If you'd be willing to consider a slightly older dog, I think you might find a perfect candidate for all your criteria, say something in the 3-5 year range. Young enough to enjoy playing with a younger dog, plenty of life left, but old enough to be a little more settled and mature (and less pee and vinegar). There was a dog named Ben who was at the same shelter that had all the GSDs recently seized who would have been perfect for you. About three, blanket BT, perfect gentleman - loved everyone, great with other dogs and totally ignored cats. I can try to figure out what rescue he went to if you're interested. He was a doll!


----------



## Fluffypants (Aug 31, 2003)

What about this beauty! Get's along with dogs... nothing said about cats... but you could always cat test him. Bay Path Humane... you will have to scroll down to the end of the pic's- his name is Harley.

http://www.baypathhumane.org/component/option,com_wrapper/Itemid,113/

Tanja


----------



## meisha98 (Aug 27, 2008)

Thanks everyone.

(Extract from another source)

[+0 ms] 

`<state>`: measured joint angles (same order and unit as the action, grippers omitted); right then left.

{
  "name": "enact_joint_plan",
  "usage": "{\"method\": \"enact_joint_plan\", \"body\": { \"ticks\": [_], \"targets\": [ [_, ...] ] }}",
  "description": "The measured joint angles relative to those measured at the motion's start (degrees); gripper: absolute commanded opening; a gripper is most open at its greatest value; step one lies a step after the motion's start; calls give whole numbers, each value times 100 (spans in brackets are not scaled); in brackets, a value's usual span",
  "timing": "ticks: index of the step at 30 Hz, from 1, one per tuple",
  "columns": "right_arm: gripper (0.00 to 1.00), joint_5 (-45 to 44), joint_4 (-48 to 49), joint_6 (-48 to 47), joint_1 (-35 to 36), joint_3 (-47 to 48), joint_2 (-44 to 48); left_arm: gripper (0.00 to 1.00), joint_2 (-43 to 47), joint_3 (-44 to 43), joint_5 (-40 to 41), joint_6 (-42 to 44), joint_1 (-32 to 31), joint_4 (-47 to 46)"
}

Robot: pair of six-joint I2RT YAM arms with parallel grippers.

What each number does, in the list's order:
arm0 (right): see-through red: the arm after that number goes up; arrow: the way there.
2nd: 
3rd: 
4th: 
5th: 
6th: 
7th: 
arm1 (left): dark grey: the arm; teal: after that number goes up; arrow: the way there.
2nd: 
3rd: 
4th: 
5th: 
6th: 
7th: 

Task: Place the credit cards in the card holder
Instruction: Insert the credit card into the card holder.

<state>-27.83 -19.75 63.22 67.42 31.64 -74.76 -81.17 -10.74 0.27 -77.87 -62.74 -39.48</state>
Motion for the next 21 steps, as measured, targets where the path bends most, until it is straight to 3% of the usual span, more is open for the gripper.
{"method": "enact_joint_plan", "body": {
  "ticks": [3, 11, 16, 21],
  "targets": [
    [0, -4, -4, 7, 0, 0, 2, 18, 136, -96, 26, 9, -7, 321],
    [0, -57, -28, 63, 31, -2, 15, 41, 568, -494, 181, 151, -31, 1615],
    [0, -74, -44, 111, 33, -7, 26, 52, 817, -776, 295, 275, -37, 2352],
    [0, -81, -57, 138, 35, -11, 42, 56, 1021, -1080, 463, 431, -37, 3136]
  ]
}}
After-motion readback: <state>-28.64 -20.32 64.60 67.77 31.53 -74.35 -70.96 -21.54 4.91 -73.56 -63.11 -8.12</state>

I'm working with a rescue from NH that gets dogs transported from OH. I am considering and meeting Saturday a 3-4 year old male black GSD named Booker. The Rescue has been great at answering questions and so far I'm really impressed. The rescue rep spent 30 minutes with me on the phone for the initial contact as well. This poor guy was scheduled to be PTS and pulled from a shelter sick as a dog (couldn't resist, sorry) with apparent pneumonia and nursed back to health. Gets along with large and small dogs and ignores cats- perfect! Not oversized either. We'll see how it goes. Old enough to know better but still young enough to hopefully tolerate Lainey!


----------



## Timber1 (May 19, 2007)

I wish you were closer our home in Wisconsin. We have so many dogs they are now being boarded at our expense because we do not have enough foster's. And our trainer must have a dozen or so good Shepherds he is caring for.

Wish your were closer.


----------



## JerzeyGSD (Jun 26, 2008)

> Originally Posted By: KimcMAThanks everyone. I'm working with a rescue from NH that gets dogs transported from OH. I am considering and meeting Saturday a 3-4 year old male black GSD named Booker. The Rescue has been great at answering questions and so far I'm really impressed. The rescue rep spent 30 minutes with me on the phone for the initial contact as well. This poor guy was scheduled to be PTS and pulled from a shelter sick as a dog (couldn't resist, sorry) with apparent pneumonia and nursed back to health. Gets along with large and small dogs and ignores cats- perfect! Not oversized either. We'll see how it goes. Old enough to know better but still young enough to hopefully tolerate Lainey!


That's great to hear! Keep us updated on how things go!


----------



## meisha98 (Aug 27, 2008)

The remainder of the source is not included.